Tuesday, June 15, 2004

Seattle's New S.F. Museum & Hall of Fame



Well the wraps came off Paul Allen's much anticipated Science Fiction Museum (SFM) (aka The Science Fiction Experience) when it opened tonight to give card carrying members a sneak preview. Well, they would be card carrying if the SFM had given anyone cards. FWIW, someone already had a website named ScienceFictionMuseum.com, and somebody is camped on SFM.com, so Allen borrowed part of the title from his Experience Music Project (EMP) in the same building for a domain name.

Since I had ponied up the cash for the Terran category membership, I had the opportunity to get the tour. Frankly, I was disappointed.

The SFM is shoehorned into some space previously occupied by part of the aforementioned EMP. If you have ever seen the exceptionally ugly EMP building, it is very weirdly shaped. As a result, the exhibits in the SFM occupy two oddly shaped nooks on two different levels.
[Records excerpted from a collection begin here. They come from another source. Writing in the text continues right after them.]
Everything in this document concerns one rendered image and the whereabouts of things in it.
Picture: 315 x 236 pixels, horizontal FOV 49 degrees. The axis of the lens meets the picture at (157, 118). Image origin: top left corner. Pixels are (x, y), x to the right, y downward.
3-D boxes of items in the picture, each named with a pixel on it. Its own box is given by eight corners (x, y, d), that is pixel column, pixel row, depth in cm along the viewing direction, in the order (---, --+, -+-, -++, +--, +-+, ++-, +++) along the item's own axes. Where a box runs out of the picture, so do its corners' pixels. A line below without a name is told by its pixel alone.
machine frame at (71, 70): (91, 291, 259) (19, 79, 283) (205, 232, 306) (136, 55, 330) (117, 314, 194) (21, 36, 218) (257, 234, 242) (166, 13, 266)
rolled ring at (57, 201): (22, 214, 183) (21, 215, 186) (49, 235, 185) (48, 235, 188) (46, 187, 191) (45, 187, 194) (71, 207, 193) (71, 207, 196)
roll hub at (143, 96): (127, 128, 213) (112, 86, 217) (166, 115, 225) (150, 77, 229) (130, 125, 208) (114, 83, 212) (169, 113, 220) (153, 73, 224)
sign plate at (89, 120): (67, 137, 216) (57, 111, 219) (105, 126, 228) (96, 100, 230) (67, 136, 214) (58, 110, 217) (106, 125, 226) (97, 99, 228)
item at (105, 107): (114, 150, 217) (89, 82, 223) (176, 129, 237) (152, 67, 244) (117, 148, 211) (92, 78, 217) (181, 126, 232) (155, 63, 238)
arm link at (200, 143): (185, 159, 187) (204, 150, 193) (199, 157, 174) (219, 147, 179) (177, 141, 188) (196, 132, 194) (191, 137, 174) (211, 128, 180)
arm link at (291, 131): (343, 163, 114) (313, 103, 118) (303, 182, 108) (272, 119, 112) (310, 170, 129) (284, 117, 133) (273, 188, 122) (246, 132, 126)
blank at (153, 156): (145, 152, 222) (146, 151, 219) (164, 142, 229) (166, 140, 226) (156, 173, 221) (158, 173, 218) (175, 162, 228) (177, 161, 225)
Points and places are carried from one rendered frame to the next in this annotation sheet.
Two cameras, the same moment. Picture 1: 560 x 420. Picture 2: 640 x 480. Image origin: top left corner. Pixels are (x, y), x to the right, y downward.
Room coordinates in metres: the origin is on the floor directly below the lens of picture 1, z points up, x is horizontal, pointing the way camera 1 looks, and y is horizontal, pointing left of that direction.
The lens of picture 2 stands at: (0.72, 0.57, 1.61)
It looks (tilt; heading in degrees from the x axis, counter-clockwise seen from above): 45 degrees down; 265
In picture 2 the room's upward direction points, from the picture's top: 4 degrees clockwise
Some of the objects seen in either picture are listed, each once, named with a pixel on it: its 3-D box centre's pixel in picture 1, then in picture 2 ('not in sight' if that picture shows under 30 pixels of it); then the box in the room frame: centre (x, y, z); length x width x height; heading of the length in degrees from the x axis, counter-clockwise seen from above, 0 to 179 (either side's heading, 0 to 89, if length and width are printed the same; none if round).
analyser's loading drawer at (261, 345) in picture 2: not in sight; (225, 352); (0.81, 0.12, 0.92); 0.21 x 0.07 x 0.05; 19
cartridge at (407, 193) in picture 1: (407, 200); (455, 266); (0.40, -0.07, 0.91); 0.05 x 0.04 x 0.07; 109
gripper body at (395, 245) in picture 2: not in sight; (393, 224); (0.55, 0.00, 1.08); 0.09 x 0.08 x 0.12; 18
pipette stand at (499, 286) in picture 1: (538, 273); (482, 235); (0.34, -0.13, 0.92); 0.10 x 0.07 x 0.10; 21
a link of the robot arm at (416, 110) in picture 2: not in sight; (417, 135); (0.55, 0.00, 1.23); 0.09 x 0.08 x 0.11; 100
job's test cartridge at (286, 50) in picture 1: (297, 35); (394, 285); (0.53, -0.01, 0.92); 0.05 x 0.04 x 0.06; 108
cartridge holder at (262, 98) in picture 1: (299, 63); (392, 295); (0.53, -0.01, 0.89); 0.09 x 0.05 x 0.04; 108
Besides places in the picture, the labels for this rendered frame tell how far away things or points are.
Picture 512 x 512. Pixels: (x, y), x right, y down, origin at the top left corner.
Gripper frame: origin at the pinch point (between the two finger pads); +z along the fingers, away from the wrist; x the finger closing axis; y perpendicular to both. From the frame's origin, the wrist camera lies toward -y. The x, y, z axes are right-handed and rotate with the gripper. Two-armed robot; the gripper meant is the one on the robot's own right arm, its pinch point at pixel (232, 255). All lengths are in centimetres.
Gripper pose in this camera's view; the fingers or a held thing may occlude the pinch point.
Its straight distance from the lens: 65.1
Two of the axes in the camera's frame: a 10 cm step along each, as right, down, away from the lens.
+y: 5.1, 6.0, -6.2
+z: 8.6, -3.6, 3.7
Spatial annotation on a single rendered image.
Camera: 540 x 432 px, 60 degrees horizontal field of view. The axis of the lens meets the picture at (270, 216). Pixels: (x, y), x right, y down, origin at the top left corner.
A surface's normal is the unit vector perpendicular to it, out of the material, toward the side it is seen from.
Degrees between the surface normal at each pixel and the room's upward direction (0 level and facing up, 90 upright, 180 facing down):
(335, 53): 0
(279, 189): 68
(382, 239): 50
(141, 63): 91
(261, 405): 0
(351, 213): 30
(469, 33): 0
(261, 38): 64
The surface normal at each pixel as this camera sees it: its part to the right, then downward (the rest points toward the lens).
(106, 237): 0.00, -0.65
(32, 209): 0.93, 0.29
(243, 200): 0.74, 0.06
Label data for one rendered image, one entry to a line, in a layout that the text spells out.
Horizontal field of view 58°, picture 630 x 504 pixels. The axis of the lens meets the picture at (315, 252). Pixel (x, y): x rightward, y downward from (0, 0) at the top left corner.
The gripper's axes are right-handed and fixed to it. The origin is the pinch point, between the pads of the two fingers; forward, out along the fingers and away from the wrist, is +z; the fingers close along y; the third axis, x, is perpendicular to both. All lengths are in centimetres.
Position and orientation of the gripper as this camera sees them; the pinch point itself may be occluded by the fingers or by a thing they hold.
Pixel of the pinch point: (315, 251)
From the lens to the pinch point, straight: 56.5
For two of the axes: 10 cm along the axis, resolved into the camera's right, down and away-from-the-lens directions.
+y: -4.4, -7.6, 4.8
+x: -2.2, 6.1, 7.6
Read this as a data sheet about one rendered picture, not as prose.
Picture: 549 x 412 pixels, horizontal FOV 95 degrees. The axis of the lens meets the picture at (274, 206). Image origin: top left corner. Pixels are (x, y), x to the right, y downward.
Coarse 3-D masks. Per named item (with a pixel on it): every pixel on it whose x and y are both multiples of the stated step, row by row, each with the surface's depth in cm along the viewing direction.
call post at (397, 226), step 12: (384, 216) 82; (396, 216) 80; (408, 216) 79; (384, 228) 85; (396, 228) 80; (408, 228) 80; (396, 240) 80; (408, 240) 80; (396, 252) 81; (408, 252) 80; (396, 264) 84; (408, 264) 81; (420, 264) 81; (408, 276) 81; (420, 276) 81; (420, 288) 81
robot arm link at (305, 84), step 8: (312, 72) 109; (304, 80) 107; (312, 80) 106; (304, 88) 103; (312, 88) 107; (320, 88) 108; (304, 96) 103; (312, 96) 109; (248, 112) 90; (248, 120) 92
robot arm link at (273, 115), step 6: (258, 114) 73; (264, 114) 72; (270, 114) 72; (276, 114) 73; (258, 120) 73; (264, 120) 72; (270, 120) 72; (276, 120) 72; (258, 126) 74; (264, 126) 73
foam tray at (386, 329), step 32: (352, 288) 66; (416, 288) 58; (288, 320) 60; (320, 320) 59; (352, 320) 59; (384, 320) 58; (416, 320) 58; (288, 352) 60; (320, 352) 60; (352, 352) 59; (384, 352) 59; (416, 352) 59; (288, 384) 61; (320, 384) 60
The content is a mixed bag. Most of it consists of glass showcases filled with books that might have come off of my own shelves, old movie props, and some posters. The Las Vegas Star Trek Experience (SFE) (there is that Experience name again) does a better job of this. Not to mention the SFEs killer interactive rides and effects.

The SFM literature mentions a restaurant. It was not open, but the hors d'oeuvres they were serving were pretty lame. I went to dinner afterwards.

There is a Hall of Fame display highlighting famous authors, but IMHO the list is too short. Many important writers have been overlooked, including Larry Niven, Clifford Simak, Fletcher Pratt, C.S. Lewis, Cordwainer Smith, and the great H. Beam Piper to name a few.

The SFM has a (small) display of SF art, notably two pieces by Chesley Bonestell, one of which is unattributed. I hope they sell prints in the (yet unopened) gift shop. They don't even mention many other major artists, such as Frank Frazetta, Frank Kelly Freas, Boris Vallejo, Vincent Di Fate, etc.

The best part of the museum are the holograms. One displays a beachball sized planet rotating in a tank. Different planets from SF literature can be selected for display. The real prize though is the "Spacedock" display, or as I dubbed it: "The Holographic Trivia Tank". It has an eclectic series of spacecraft coming and going, including the Enterprise-A, New York City in a spindizzy field, an Imperial Star Destroyer (accompanied by a Tie Fighter, with a X-Wing Fighter too), Flash Gordon's Spaceship and the Planet Express Ship from Futurama. But again, major ships are missing, such as the agro ship from Silent Running, the Battlestar Galactica, and the Jupiter 2 from Lost in Space to name a few. At least, I didn't catch them. There were also quite a few I couldn't identify, but with the crowd that was there I only spent a few minutes watching the tank.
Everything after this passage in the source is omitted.